サッカーの場合は脚部に発生することが多く、対処を怠ると症状の長期化や慢性化を引き起こしかねない。サッカー選手に起こりやすいオーバーユース症候群には、どのようなものがあるのだろうか。


  • 鵞足炎(がそくえん)
    膝の内側に痛みが出る疾患。膝の屈伸を伴うランニングやジャンプ、ターンなどによって起こる。膝のすぐ下の内側から膝の上部に腱状についている筋肉に、過度の負担から炎症が起きた状態。X脚や誤った靴選びなども一因となる。痛みが出たらランニングを控え、膝の内側と裏側のストレッチやマッサージによって血行を促進し、症状の悪化を予防する。

  • 足底腱膜炎(そくていけんまくえん)
    足の裏のアーチを支えている足底腱膜に炎症が起こり、かかとの骨の内側が痛む疾患。日中はあまり痛みを感じないが、朝歩き始める時に痛むのが特徴。土踏まずが高い足や、扁平足など足の形に問題がある人に起こりやすい傾向がある。ふくらはぎや足裏にある筋肉のストレッチやマッサージを行い、弾力性のあるシューズを使用し、足裏への負担を軽減することが予防となる。

  • 離断性骨軟骨炎
    聞きなれない名称であるが、「ネズミ」と聞くとピンと来るサッカーファンも多いのではないだろうか。軟骨と骨の間の部分が分離することで発症し、ひどくなると関節内に脱落してしまう。慢性的な膝の痛みを引き起こし、悪化すると脱落した軟骨や骨を手術で取り出す必要がある。初期の場合は運動の休止によって回復が期待できるので、まずは十分な休養を。再開後も無理をせず徐々に負荷を上げることが大切。

  • オスグッドスシュラッター病
    ジャンプや踏み込む動作を繰り返すことによって太ももの前面にある大腿四頭筋に強い負荷がかかって脛骨結節を引っ張るため、成長軟骨部が剥離されてしまう疾患。成長期の柔らかい骨が原因で起こるので、通常大人には起こらない。高確率で軸足に発生し、屈伸運動の際に膝の下が痛むのが特徴。膝の下の骨が飛び出したようにポコッと出てくる場合もあり、押すと痛む。大腿四頭筋や、ハムストリングス(太ももの後面にある大腿二頭筋)のストレッチを充分に行うことで予防できる。

オーバーユース症候群へのセルフケア

オーバーユース症候群の痛みへの対策で共通しているのは、練習や試合の後アイシングだ。10~20分ほど行うが時間にとらわれすぎず、冷やすことで感覚がなくなったら一旦終了すると良いだろう。夏は練習後に水風呂に一浸かって患部を冷やすのも、痛みや疲労の軽減に有効である。

急性的な痛みが落ち着いたら、次はストレッチとマッサージ。硬くなった筋肉の柔軟性を高めることが、再発を防ぐ鍵になる。

筋肉の柔軟性を高めるためには「弱く、長く、伸ばす」ことと「温める」ことが大切だ。そのため、シャワーや入浴後にストレッチをするとより効果的。ストレッチの後は、足の裏や脛などをしっかりマッサージして血液の循環を促すと良い。

アロママッサージも効果的だ。精油を使うことで患部への効果はもちろん、ストレスや気分の落ち込みの改善にも期待ができる。オススメの精油は以下の通り。必要に応じて、クリーム機材やキャリアオイルに1~5%を目安にブレンドしてマッサージする。

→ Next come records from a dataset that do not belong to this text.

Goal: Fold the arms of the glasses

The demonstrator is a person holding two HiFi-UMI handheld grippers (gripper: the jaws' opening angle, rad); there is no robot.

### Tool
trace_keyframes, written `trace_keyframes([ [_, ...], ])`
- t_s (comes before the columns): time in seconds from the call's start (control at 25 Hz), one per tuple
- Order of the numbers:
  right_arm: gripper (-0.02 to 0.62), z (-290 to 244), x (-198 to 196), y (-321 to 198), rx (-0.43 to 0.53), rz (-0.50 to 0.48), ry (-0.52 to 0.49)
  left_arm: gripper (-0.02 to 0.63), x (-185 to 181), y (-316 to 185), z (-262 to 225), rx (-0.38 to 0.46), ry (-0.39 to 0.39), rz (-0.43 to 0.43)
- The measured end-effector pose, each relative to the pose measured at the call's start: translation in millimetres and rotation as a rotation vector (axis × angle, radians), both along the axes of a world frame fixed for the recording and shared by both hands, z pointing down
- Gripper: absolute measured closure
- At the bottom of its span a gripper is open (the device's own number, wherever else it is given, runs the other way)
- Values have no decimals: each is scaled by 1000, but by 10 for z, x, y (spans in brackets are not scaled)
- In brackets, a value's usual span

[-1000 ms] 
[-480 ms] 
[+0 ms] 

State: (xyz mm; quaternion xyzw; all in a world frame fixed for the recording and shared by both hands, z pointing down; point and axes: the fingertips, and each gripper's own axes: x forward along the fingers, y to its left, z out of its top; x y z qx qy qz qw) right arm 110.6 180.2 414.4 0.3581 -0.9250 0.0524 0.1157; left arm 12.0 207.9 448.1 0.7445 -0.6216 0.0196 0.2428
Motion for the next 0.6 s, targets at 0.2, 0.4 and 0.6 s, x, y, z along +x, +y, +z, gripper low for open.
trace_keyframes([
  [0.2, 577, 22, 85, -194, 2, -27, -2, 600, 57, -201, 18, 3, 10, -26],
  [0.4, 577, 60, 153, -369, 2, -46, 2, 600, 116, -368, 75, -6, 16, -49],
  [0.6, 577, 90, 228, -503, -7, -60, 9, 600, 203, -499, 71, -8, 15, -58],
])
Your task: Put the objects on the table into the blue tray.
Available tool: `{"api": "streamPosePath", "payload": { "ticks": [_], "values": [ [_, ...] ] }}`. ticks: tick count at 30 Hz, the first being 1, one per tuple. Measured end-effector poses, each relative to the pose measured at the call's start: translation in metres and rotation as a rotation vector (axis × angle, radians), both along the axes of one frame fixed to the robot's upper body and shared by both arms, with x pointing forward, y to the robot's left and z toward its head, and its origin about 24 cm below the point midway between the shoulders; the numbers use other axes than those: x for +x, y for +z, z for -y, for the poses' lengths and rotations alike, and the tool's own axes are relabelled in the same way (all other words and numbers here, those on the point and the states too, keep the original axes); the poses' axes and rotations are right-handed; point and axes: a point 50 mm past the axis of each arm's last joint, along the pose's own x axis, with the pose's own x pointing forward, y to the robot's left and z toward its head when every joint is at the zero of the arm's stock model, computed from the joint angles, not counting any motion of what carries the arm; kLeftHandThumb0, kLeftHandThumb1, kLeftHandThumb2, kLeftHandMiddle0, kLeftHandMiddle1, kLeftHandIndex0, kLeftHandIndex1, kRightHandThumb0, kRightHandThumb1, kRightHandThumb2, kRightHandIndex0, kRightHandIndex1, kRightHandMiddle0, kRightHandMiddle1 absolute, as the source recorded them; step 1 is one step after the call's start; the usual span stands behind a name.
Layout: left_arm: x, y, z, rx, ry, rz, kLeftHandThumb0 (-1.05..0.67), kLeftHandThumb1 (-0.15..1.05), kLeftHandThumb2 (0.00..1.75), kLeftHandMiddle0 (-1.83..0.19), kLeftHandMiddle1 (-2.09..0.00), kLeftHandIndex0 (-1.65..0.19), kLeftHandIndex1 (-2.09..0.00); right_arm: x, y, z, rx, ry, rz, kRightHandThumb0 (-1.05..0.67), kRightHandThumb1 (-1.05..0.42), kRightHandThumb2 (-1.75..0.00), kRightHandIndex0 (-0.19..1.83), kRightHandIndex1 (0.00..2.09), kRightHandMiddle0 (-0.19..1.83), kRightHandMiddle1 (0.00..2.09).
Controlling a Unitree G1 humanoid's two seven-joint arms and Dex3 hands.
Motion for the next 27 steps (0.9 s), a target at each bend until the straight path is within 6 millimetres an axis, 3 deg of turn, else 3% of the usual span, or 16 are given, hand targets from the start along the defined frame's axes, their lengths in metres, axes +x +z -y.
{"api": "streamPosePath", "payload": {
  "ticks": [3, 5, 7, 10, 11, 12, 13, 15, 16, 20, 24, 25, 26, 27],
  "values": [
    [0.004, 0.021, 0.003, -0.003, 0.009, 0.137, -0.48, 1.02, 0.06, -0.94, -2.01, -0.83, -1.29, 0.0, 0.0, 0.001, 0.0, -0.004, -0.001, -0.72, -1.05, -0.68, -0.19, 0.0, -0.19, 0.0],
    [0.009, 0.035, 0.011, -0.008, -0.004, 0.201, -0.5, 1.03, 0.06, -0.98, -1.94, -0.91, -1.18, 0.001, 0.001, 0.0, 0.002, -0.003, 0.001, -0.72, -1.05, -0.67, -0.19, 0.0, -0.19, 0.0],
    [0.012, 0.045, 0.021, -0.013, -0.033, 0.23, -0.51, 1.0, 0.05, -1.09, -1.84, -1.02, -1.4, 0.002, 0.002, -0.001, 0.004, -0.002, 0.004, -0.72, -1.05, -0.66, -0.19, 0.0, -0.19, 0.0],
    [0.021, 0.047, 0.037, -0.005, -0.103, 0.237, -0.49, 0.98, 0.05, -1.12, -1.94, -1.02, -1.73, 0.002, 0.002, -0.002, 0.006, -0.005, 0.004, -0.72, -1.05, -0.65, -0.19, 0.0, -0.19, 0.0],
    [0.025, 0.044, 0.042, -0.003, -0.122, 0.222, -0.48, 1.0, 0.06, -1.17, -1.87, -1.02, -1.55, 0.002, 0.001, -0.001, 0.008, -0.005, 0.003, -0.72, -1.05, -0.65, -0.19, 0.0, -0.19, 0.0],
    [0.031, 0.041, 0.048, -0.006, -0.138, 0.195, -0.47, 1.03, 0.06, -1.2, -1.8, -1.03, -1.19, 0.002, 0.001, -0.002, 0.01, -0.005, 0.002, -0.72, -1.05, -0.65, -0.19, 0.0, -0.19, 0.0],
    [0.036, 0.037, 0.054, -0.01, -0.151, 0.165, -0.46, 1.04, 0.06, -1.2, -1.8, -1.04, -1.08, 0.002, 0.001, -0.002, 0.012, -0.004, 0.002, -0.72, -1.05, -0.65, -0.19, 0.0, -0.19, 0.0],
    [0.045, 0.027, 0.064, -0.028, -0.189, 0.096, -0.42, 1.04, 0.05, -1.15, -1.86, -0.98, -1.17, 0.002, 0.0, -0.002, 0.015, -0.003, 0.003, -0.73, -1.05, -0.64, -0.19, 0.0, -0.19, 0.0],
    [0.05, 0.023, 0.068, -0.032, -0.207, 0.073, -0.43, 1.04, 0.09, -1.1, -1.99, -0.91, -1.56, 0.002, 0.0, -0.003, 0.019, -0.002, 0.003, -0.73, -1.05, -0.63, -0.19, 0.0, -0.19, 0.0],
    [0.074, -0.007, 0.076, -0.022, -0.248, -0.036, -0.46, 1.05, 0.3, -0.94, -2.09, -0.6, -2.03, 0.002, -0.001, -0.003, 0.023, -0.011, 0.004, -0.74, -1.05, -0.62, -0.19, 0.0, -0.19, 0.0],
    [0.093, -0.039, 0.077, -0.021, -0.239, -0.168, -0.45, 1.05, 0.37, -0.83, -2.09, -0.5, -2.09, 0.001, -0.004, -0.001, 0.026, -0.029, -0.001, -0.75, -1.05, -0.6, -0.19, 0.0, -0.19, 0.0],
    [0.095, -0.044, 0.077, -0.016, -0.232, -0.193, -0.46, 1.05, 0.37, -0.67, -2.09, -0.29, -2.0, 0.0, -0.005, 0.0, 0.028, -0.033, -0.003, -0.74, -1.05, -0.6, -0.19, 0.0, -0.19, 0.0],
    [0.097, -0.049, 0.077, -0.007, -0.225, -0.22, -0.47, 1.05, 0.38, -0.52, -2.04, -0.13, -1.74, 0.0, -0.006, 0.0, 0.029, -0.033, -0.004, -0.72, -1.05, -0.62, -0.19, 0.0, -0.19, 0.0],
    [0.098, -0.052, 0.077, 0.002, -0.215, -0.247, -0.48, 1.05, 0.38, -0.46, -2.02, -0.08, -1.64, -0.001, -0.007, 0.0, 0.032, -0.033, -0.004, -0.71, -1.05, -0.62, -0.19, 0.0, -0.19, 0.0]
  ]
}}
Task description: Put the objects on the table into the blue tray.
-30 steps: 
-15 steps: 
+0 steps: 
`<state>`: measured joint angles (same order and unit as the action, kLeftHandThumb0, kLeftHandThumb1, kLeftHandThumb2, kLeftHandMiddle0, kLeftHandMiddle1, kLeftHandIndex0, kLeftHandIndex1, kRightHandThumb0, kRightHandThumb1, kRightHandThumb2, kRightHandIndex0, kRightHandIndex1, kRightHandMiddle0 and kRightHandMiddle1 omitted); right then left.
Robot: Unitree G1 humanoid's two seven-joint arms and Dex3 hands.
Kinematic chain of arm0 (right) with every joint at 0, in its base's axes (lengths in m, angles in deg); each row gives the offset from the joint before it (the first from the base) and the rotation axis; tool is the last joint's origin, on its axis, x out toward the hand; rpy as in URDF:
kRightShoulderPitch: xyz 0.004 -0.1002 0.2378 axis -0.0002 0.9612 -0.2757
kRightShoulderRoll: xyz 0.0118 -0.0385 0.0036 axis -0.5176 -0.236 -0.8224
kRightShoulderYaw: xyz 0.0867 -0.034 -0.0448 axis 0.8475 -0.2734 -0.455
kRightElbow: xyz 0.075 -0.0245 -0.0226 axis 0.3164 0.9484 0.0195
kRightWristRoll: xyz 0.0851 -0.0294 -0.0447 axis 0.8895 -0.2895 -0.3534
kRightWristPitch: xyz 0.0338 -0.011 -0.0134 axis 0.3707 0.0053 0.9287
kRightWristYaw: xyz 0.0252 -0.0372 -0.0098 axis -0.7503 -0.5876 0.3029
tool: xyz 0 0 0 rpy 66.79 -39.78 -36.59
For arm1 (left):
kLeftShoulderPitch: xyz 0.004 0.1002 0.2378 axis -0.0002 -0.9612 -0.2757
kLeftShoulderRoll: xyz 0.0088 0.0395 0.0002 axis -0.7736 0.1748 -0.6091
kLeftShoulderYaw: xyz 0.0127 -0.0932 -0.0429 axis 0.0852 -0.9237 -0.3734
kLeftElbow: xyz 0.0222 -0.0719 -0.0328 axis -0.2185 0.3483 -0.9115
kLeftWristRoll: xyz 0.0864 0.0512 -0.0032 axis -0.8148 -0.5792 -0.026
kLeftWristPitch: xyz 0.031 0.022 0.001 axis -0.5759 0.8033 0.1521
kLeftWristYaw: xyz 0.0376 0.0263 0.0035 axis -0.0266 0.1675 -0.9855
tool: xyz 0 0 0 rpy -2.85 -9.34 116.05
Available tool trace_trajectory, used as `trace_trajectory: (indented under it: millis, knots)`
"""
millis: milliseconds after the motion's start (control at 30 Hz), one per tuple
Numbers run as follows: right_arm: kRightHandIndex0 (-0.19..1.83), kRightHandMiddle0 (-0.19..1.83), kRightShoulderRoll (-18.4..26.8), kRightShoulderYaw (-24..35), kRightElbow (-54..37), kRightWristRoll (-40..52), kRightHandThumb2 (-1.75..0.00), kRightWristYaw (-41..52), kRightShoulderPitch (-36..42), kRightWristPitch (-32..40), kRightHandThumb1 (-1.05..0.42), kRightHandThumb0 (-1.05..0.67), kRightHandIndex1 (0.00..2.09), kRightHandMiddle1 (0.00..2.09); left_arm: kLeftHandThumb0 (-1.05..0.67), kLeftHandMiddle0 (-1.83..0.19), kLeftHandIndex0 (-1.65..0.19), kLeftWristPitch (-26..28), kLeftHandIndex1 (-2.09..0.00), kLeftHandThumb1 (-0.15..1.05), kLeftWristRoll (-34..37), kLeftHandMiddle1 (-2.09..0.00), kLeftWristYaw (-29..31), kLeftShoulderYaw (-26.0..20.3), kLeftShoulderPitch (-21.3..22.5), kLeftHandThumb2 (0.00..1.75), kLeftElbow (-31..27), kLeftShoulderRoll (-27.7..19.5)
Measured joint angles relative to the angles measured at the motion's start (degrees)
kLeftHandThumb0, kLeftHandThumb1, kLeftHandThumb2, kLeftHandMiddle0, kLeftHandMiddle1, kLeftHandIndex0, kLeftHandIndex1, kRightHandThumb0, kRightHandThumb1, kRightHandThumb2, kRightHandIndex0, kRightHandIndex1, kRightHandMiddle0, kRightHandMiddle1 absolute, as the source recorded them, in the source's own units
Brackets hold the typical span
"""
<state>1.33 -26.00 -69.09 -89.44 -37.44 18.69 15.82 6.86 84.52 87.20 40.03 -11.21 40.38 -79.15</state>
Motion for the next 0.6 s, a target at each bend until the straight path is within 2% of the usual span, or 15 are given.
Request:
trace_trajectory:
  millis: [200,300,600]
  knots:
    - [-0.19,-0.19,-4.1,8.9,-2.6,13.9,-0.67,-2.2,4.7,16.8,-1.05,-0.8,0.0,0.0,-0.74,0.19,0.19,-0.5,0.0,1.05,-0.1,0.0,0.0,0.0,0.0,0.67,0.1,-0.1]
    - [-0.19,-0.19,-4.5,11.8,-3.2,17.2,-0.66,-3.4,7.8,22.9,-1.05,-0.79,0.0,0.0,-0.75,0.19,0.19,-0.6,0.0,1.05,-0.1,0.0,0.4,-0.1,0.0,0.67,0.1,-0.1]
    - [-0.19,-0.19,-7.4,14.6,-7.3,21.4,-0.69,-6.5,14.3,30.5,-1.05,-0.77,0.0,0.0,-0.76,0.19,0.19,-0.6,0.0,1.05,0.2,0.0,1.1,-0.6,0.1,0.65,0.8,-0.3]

  • スイートマジョラム…筋肉痛や筋肉疲労の緩和。鎮痛・鎮静。
  • ローズマリー…全身の活性化。血行促進。筋肉疲労の回復。
  • レモングラス…筋肉の動きを高める。乳酸の排泄促進。
  • ジュニパーベリー…老廃物の排出促進。関節炎の緩和。

「オーバーユース症候群」は身体が危険信号を出している証拠。最も有効な治療法は、無理せず充分な休息をとることだ。サポーター等の使用で痛みが抑えられるからといって、我慢しながらプレイすることがないよう注意してほしい。

上手く自分の身体と付き合い、より良い状態でスポーツを楽しめるよう、適切なウォーミングアップやクールダウン、日常的なストレッチの習慣を身につけることを心がけたい。